## THE PROBLEM
Shown below are entries with pictures; the line with "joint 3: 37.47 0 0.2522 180" through the line with "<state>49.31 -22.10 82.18" is the span to retype exactly, and the pictures stay out.

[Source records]
BEGIN

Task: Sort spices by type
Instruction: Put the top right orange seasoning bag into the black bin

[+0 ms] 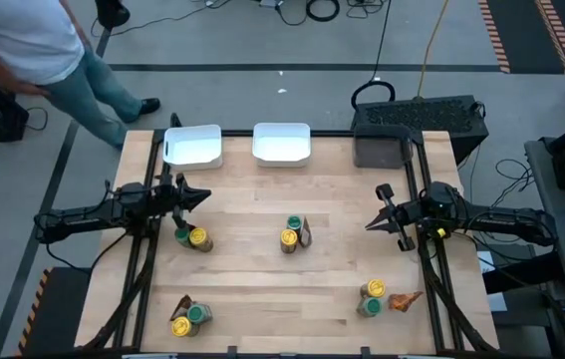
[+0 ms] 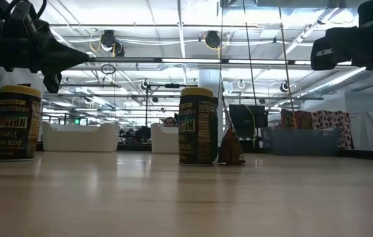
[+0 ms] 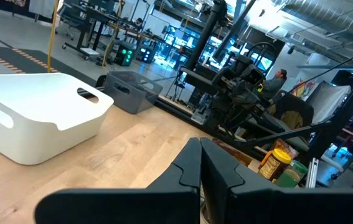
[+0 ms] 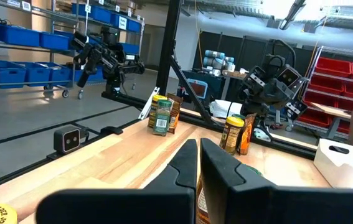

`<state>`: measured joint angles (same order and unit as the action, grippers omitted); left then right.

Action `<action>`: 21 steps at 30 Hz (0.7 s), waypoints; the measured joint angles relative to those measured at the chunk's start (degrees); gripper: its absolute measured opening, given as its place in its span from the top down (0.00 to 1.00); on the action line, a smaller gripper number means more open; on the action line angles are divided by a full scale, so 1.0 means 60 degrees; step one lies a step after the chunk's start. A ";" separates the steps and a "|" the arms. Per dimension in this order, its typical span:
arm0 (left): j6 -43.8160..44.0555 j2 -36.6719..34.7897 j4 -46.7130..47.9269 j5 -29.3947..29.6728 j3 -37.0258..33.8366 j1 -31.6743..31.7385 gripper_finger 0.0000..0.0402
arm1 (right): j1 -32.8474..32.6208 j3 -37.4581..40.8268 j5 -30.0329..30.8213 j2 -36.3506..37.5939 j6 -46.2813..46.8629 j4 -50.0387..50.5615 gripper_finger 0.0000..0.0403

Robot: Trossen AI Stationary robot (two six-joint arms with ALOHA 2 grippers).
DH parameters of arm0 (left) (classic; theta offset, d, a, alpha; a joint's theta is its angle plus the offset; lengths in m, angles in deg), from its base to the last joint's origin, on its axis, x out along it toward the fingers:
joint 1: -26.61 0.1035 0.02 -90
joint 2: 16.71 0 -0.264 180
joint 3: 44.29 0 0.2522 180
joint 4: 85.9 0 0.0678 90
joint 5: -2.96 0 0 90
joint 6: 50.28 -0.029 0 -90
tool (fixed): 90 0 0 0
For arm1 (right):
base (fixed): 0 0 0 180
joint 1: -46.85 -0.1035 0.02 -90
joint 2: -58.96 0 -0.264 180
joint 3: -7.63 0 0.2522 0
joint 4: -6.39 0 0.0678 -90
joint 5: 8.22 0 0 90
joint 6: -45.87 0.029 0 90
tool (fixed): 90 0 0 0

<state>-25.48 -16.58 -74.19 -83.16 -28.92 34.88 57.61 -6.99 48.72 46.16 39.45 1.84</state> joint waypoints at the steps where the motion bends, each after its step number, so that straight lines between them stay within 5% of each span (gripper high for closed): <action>1: 0.0001 0.0001 -0.0001 0.0000 0.0000 0.0003 0.98 | 0.0000 0.0003 -0.0004 -0.0004 0.0181 0.0000 1.00; 13: 0.0000 0.0002 0.0000 0.0000 0.0000 0.0000 0.98 | 0.0006 -0.0344 0.2469 -0.0006 0.4975 -0.2252 1.00; 18: 0.0117 0.0001 -0.0083 0.0008 0.0000 0.0002 0.98 | -0.0012 -0.1255 0.4341 -0.0082 0.6149 -0.2714 1.00; 21: 0.1128 0.0002 -0.0295 0.0015 0.0000 0.0003 0.98 | -0.0101 -0.2083 0.4590 -0.0514 0.5934 -0.3092 1.00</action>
<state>-18.71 -16.57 -75.96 -83.07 -28.92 34.90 57.00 -19.49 76.26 43.08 75.05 -16.71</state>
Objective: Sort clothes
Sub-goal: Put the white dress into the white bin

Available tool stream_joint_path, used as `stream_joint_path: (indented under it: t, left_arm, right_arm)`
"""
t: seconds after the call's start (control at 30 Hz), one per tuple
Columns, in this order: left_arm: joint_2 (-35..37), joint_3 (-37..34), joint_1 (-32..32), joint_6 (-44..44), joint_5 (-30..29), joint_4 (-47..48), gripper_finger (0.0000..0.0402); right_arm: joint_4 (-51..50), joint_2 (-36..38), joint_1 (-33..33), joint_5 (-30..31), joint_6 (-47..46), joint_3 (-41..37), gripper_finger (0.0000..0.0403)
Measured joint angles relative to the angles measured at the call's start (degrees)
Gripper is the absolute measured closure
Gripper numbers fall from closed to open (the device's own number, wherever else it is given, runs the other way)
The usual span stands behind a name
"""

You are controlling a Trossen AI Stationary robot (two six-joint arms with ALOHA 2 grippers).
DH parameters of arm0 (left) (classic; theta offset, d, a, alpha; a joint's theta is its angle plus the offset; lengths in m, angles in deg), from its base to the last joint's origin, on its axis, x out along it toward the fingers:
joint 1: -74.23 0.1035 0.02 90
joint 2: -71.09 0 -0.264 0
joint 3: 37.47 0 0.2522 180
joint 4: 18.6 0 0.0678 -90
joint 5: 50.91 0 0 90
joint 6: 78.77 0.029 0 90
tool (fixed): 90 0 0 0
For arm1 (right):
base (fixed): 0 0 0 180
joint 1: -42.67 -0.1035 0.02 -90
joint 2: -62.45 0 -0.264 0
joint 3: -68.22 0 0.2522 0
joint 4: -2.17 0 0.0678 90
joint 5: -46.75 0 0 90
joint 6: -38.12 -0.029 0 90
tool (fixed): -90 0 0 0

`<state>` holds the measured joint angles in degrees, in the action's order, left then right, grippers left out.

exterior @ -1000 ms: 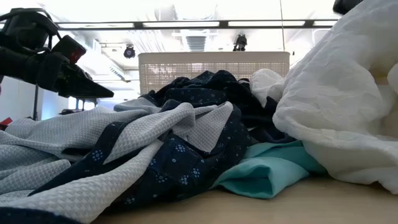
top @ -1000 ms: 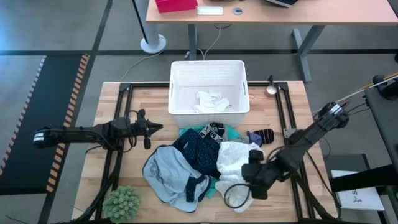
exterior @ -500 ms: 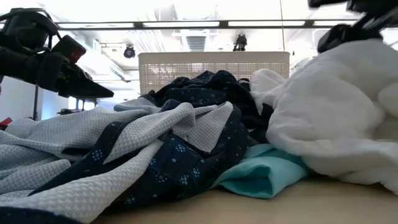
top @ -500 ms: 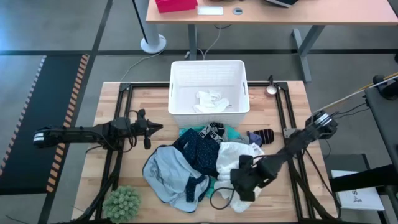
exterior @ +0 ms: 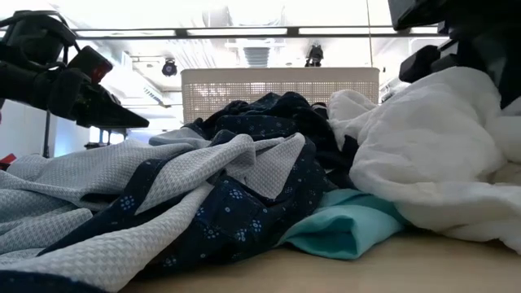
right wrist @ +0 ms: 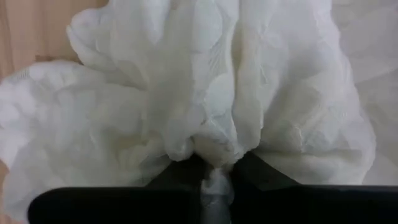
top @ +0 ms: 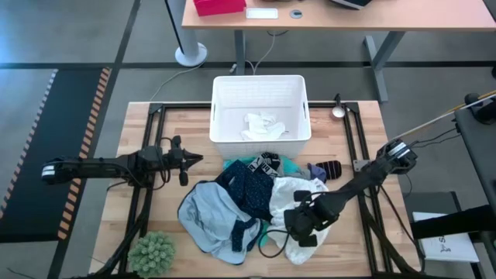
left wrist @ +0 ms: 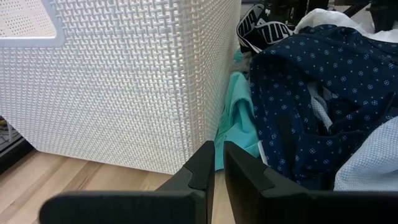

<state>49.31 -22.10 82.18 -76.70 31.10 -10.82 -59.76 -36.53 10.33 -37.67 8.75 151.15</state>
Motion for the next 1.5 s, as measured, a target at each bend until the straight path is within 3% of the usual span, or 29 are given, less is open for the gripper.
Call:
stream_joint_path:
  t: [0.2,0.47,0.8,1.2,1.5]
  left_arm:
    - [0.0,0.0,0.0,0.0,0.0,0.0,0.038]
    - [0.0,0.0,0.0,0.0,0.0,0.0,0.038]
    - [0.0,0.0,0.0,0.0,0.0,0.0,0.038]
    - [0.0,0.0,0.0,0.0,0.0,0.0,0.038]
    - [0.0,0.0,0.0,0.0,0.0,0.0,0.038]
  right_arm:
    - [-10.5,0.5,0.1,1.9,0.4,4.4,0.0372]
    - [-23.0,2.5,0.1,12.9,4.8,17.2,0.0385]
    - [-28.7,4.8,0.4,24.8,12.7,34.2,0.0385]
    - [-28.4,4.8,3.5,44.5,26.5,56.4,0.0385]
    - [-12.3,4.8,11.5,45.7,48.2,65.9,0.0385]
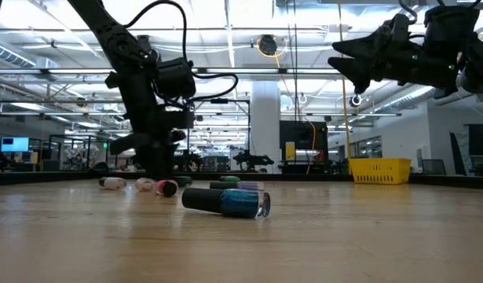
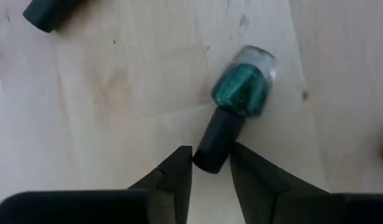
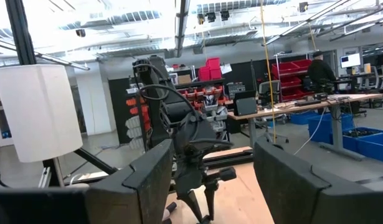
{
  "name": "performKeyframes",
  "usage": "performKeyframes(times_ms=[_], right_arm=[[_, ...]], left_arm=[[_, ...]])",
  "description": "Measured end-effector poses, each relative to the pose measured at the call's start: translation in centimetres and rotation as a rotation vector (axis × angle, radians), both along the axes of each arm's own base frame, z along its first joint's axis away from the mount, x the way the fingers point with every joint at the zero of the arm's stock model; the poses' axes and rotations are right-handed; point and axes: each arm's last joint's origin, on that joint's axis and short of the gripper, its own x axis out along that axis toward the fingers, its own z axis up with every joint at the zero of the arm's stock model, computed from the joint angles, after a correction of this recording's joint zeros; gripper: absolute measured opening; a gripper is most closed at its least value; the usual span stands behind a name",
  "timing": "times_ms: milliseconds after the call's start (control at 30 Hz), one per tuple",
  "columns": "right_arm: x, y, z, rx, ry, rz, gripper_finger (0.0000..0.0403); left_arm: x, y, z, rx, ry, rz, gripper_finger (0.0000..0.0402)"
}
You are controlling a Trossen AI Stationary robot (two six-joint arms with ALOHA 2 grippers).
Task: Pick & Place Nail Polish
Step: Put the dark green nail polish bottle into the yellow bin
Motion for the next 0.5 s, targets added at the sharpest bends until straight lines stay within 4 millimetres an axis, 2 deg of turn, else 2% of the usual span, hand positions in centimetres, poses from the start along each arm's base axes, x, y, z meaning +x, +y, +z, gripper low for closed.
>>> performKeyframes(times_ms=[233,500], right_arm=[[0.01,-0.01,-0.05,0.003,0.004,0.0,0.021],[0.01,-0.01,-0.05,0.019,0.002,0.004,0.021]], left_arm=[[0.14,0.0,0.03,-0.06,-0.026,0.132,0.0033],[0.18,-0.15,-0.09,-0.097,-0.038,0.244,0.0034]])
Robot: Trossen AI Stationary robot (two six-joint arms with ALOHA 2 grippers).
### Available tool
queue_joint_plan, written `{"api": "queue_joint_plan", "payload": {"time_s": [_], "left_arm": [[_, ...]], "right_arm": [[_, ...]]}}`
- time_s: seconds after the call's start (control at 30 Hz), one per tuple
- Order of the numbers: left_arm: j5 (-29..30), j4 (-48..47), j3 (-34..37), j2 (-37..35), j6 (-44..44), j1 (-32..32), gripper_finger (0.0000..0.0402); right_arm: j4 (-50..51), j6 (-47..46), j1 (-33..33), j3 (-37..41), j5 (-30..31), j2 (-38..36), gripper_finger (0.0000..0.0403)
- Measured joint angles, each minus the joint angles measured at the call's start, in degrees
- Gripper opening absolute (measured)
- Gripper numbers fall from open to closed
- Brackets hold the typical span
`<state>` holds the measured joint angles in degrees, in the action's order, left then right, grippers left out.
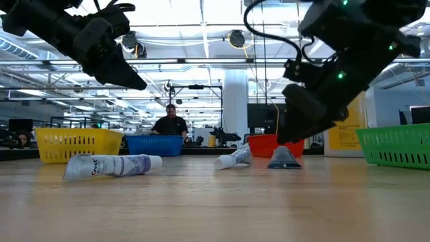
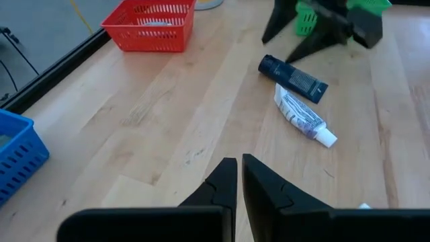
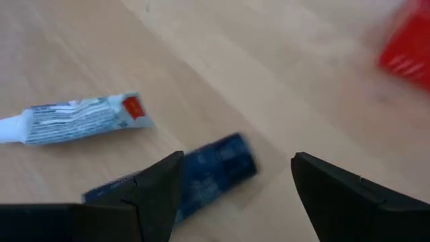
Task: Pick & Place Travel size toiletries
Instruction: Put the blue shave cream into the green bin
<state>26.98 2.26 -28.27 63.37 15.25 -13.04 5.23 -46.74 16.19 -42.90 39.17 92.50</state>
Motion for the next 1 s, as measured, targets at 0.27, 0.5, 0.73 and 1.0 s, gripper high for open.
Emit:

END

## SOLUTION BELOW
joint 3: 37.47 0 0.2522 180
joint 4: 18.6 0 0.0678 -90
joint 5: 50.91 0 0 90
joint 6: 78.77 0.029 0 90
tool (fixed): 90 0 0 0
For arm1 (right):
base (fixed): 0 0 0 180
joint 1: -42.67 -0.1035 0.02 -90
joint 2: -62.45 0 -0.264 0
joint 3: -68.22 0 0.2522 0
joint 4: -2.17 0 0.0678 90
joint 5: -46.75 0 0 90
joint 6: -38.12 -0.029 0 90
tool (fixed): -90 0 0 0

`<state>` holds the measured joint angles in degrees, in the action's order, left then right, grippers left out.

exterior @ -1000 ms: 
top @ -1000 ms: 
exterior @ -500 ms: 
top @ -500 ms: 
exterior @ +0 ms: 
right wrist @ +0 ms: 
top @ +0 ms: 
left wrist @ +0 ms: 

<state>49.31 -22.10 82.18 -76.70 31.10 -10.82 -59.76 -36.53 10.33 -37.67 8.75 151.15</state>

The exercise ends with this answer.